» **AIM OF THE TASK**:
From the material below, list every line containing "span".

» **GIVEN INFORMATION**:
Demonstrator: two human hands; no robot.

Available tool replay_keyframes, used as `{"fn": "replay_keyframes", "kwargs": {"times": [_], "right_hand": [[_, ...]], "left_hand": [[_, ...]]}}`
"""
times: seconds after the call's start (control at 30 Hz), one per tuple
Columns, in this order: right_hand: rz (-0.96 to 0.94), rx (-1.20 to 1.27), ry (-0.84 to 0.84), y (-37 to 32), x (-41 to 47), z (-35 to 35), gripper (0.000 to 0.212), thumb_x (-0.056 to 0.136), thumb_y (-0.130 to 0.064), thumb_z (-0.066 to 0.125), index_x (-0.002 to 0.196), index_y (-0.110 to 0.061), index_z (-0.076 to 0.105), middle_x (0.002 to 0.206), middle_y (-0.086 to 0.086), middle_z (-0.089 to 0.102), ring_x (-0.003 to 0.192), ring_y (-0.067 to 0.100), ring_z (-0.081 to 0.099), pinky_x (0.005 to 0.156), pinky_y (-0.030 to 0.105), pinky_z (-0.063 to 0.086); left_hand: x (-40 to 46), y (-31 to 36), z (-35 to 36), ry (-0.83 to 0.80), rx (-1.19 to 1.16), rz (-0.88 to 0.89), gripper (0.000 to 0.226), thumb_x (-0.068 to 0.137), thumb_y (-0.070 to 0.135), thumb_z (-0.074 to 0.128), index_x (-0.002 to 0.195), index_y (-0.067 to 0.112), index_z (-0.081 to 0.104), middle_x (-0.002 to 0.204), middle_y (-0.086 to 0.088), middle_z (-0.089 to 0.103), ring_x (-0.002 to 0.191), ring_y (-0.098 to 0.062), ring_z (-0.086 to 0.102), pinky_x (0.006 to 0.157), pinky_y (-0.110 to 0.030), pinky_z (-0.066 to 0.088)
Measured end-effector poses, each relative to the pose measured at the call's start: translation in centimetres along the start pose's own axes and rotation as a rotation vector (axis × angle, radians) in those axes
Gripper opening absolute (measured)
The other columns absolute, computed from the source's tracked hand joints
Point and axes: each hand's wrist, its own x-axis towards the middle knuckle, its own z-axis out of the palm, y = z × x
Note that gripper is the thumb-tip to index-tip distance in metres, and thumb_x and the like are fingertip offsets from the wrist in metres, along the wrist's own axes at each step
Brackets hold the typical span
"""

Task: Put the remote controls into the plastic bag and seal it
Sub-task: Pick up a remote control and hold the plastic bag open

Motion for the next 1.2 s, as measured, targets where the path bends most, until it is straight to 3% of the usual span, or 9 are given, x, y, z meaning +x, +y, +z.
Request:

» **REPLY**:
Brackets hold the typical span
Motion for the next 1.2 s, as measured, targets where the path bends most, until it is straight to 3% of the usual span, or 9 are given, x, y, z meaning +x, +y, +z.

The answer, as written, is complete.